- **ASSIGNED TASK**
Determine how many lines below hold the string "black". Reply with the number alone.

- **DATA FOR THE TASK**
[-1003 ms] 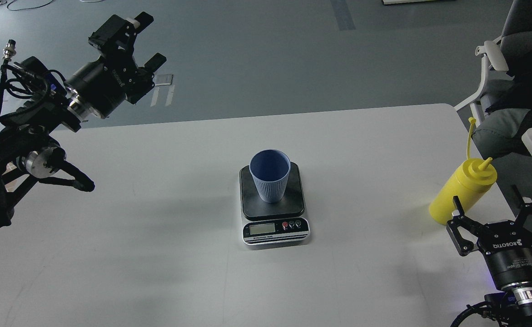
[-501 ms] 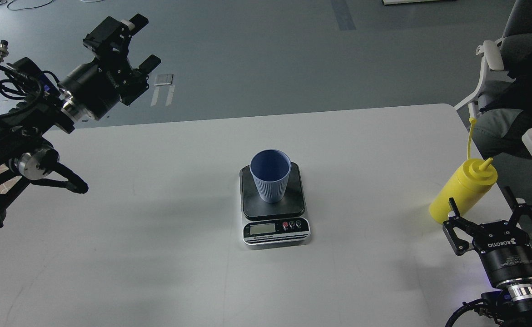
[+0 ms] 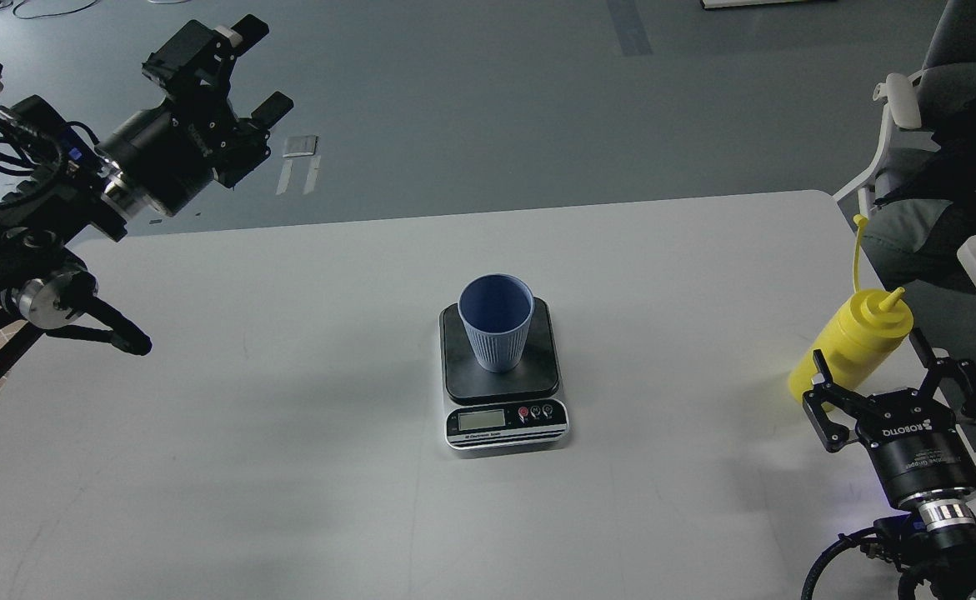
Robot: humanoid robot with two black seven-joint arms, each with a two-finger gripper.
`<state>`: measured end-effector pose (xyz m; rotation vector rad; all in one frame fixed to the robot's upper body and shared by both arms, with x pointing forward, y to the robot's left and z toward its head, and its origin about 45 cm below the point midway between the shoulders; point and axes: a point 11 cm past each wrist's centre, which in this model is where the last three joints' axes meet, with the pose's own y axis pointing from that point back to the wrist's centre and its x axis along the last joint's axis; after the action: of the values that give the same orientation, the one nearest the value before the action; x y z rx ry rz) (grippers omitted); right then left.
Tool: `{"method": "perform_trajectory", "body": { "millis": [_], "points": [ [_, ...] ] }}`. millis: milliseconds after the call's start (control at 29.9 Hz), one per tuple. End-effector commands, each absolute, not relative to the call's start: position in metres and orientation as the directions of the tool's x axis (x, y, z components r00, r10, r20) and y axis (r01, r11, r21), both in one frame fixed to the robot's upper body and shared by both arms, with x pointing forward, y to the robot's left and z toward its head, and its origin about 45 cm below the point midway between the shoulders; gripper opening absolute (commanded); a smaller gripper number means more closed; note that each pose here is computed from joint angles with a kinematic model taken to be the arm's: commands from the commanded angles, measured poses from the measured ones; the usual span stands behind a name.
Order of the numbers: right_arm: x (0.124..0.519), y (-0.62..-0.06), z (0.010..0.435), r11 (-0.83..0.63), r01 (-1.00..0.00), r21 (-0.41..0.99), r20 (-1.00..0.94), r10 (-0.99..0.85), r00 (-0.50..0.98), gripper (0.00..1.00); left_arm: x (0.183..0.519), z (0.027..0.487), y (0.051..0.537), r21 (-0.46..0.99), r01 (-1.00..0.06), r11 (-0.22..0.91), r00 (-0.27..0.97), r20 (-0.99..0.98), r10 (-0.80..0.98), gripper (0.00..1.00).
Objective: Pour seasoning into cup on scale with both arms
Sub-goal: 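Move the right gripper to the yellow bottle and grasp it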
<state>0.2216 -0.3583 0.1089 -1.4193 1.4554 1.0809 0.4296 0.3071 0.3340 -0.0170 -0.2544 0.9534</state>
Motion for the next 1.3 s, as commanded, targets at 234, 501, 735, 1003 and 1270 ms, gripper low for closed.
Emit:
{"method": "perform_trajectory", "body": {
  "millis": [234,501,735,1003,1270],
  "points": [
    [0.229,-0.366,0.093,0.026,-0.997,0.074,-0.955,-0.286,-0.078,1.0,0.428,0.332,0.311,-0.114,-0.808,0.577,0.547,0.214,0.809,0.98],
    [0.251,-0.365,0.105,0.019,-1.0,0.025,-0.958,-0.287,-0.03,1.0,0.427,0.332,0.312,-0.106,-0.806,0.583,0.55,0.23,0.802,0.98],
    [0.258,-0.364,0.103,0.017,-0.999,0.028,-0.958,-0.286,-0.031,1.0,0.426,0.329,0.314,-0.093,-0.804,0.587,0.552,0.251,0.795,0.98],
    [0.265,-0.365,0.098,0.02,-0.999,0.042,-0.957,-0.285,-0.046,0.99,0.425,0.328,0.314,-0.088,-0.805,0.586,0.552,0.252,0.795,0.98],
    [0.265,-0.37,0.101,0.054,-0.998,0.035,-0.912,-0.406,-0.054,0.48,0.423,0.322,0.316,-0.078,-0.808,0.584,0.552,0.245,0.797,0.98]
  ]
}}
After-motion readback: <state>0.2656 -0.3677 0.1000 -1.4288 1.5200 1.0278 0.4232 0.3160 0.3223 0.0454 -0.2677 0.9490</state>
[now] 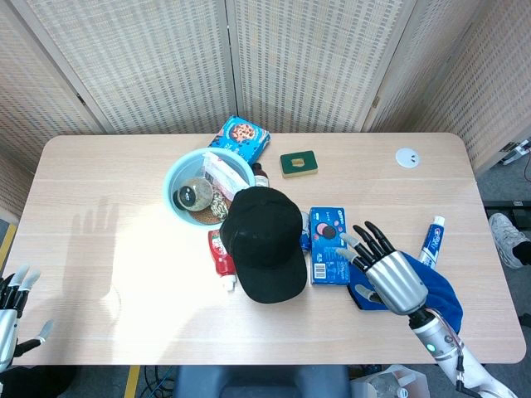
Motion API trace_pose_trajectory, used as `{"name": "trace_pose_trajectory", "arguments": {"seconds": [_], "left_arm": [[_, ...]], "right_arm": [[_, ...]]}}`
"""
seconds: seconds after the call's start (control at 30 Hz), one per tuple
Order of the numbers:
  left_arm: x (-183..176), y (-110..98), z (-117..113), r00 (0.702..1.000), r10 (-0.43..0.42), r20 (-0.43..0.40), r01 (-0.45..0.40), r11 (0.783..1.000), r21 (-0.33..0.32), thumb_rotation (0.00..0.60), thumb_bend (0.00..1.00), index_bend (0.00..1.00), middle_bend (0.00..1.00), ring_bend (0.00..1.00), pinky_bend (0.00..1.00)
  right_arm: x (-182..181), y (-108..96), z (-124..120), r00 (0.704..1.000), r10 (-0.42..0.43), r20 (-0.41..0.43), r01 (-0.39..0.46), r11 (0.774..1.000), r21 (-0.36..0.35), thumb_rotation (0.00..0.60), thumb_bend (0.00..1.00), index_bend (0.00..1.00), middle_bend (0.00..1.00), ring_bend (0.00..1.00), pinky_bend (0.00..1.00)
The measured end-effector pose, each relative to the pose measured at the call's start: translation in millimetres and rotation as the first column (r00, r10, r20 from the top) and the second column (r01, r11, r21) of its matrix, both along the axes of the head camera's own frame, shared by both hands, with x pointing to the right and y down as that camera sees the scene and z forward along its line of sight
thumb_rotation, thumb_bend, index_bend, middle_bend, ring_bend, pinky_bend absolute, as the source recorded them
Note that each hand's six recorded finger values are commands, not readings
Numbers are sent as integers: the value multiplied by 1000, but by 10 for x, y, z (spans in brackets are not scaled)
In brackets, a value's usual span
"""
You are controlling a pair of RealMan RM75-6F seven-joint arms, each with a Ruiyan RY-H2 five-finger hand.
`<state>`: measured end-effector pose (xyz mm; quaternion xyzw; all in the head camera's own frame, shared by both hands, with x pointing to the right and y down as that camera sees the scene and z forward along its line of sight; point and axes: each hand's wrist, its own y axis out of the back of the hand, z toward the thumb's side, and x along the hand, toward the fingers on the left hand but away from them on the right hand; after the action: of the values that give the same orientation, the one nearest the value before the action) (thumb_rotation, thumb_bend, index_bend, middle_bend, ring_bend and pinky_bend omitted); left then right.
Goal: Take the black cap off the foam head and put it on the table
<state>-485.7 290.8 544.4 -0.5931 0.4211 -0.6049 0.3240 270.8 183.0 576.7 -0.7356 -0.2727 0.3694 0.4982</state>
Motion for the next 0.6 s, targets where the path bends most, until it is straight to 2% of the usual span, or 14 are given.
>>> {"name": "trace_pose_trajectory", "arguments": {"seconds": [0.27,0.6], "left_arm": [[-4,6,-10,1000,-1,5,1,1000,-2,600,246,0,0,0,0],[4,3,-15,1000,1,10,-1,1000,-7,600,246,0,0,0,0]], "right_arm": [[-300,4,114,997,-68,43,67,998,20,600,0,283,165,0,0],[-550,82,216,986,-140,86,133,988,83,600,0,283,160,0,0]]}}
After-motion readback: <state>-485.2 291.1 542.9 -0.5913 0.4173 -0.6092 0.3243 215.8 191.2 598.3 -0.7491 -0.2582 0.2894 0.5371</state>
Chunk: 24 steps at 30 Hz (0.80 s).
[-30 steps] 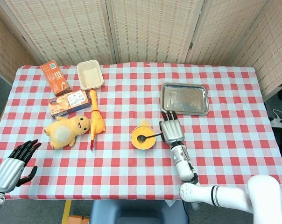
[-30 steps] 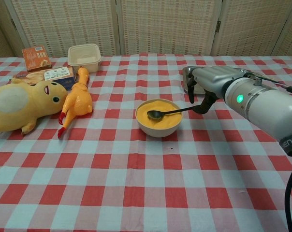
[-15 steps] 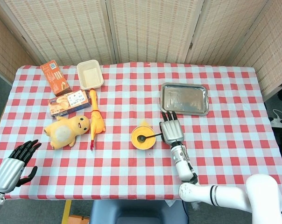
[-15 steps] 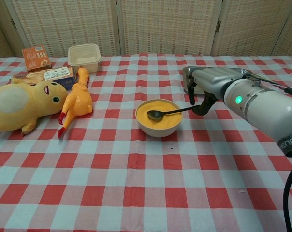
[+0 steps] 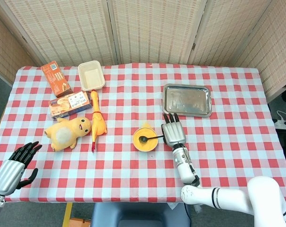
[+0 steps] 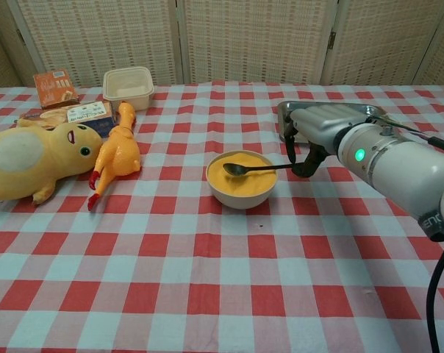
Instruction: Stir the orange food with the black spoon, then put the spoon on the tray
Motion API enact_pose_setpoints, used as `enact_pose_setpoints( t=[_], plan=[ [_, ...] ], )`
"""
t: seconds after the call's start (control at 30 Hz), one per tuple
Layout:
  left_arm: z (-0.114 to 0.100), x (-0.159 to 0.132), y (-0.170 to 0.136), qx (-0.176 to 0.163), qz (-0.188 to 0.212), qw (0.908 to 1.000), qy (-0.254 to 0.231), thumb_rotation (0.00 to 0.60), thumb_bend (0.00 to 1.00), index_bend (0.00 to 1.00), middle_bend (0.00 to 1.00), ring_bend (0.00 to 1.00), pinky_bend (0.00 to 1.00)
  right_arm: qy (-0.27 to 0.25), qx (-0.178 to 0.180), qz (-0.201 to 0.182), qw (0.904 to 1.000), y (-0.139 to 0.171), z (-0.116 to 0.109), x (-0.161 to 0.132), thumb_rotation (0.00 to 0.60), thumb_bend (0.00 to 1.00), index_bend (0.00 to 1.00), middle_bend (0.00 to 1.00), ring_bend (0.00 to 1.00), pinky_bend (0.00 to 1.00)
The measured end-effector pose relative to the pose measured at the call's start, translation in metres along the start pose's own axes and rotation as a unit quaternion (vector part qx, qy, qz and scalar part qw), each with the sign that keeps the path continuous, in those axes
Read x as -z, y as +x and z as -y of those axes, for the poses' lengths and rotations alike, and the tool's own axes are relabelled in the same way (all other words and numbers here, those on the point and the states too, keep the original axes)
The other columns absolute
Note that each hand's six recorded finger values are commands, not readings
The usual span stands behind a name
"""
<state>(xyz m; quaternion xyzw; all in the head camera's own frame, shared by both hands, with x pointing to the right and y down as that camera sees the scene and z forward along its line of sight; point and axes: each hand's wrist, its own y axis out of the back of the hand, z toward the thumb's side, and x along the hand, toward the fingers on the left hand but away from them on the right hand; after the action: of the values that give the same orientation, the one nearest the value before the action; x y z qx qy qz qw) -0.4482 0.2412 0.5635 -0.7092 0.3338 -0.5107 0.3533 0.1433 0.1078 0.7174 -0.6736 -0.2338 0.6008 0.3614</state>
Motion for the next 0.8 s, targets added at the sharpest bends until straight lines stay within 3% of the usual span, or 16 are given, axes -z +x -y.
enact_pose_setpoints(
  t=[0.37,0.8],
  plan=[
    [-0.0010,-0.0001,-0.0007,-0.002,0.000,1.0000,-0.001,0.600,0.51,0.00,0.00,0.00,0.13,-0.002,0.004,-0.004,1.0000,0.0010,-0.0021,-0.0023,0.600,0.29,0.58,0.07,0.00,0.02],
    [-0.0011,-0.0006,-0.0016,-0.003,0.000,1.0000,0.000,0.600,0.51,0.00,0.00,0.00,0.13,0.017,0.019,-0.018,0.9995,0.0090,-0.0012,0.0001,0.600,0.29,0.47,0.07,0.00,0.04]
  ],
)
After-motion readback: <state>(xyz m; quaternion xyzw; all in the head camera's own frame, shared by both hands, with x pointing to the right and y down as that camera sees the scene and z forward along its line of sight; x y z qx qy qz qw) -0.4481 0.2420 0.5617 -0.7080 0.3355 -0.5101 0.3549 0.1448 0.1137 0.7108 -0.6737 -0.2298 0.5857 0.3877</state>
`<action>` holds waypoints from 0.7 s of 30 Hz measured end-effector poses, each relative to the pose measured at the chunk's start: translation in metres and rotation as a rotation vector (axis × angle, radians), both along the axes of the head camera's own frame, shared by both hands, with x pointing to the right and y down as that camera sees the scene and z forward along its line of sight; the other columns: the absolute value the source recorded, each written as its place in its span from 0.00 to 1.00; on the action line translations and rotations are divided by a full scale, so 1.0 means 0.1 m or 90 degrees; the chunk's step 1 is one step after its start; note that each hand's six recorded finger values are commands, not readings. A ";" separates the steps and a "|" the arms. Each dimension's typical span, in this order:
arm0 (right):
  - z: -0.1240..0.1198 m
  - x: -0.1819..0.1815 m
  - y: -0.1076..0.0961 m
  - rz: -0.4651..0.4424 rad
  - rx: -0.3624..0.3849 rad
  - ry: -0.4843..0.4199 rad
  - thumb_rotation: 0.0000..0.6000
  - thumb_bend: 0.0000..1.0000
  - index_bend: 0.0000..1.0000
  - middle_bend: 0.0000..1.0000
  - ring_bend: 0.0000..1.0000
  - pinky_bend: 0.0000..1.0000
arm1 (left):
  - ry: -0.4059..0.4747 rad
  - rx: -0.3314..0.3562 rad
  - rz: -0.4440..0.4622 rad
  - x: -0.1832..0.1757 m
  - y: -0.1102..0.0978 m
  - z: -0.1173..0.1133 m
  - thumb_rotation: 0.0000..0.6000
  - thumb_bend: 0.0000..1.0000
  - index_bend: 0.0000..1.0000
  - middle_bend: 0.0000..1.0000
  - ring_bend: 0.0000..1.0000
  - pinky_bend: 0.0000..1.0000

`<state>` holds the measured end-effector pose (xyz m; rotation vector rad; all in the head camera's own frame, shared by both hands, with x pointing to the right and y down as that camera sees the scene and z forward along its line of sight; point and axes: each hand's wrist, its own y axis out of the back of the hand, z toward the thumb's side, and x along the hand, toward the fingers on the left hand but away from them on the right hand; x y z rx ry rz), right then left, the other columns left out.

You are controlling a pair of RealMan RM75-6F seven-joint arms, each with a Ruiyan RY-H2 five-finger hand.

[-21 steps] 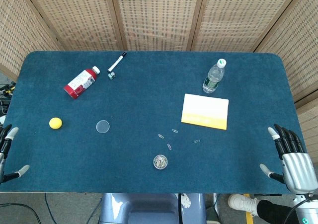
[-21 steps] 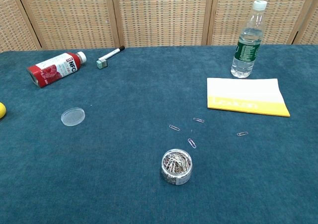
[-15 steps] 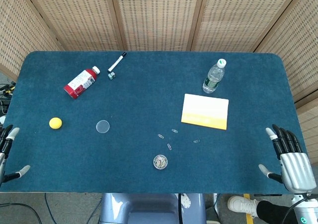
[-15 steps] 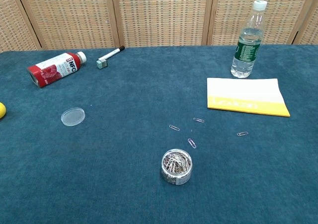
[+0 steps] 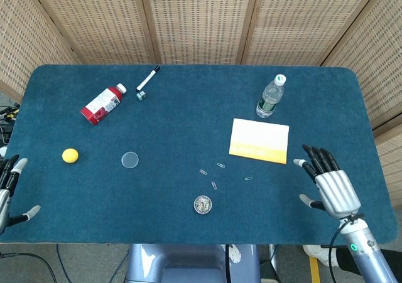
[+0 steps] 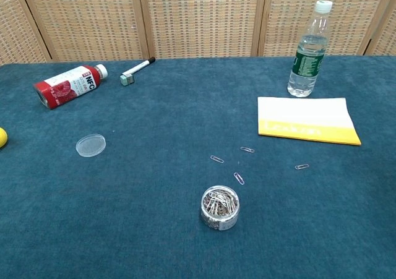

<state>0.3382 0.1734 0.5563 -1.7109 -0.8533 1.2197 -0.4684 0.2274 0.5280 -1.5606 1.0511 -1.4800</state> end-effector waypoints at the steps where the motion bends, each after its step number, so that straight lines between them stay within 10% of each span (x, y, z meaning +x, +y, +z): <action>1: 0.03 -0.06 -0.06 -0.010 0.001 -0.002 1.00 0.19 0.35 0.00 0.00 0.06 | 0.000 -0.003 0.000 0.00 0.00 0.02 1.00 0.00 0.00 0.00 0.00 0.00; 8: 0.41 -0.53 -0.35 -0.061 -0.050 -0.021 1.00 0.28 0.42 0.00 0.00 0.06 | -0.016 -0.014 -0.005 -0.01 -0.03 0.12 1.00 0.00 0.00 0.00 0.00 0.00; 21: 1.03 -1.05 -0.31 -0.089 -0.136 0.024 1.00 0.32 0.45 0.00 0.00 0.06 | -0.026 -0.023 -0.006 -0.02 -0.05 0.18 1.00 0.00 0.00 0.00 0.00 0.00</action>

- **PROBLEM SOLUTION**
3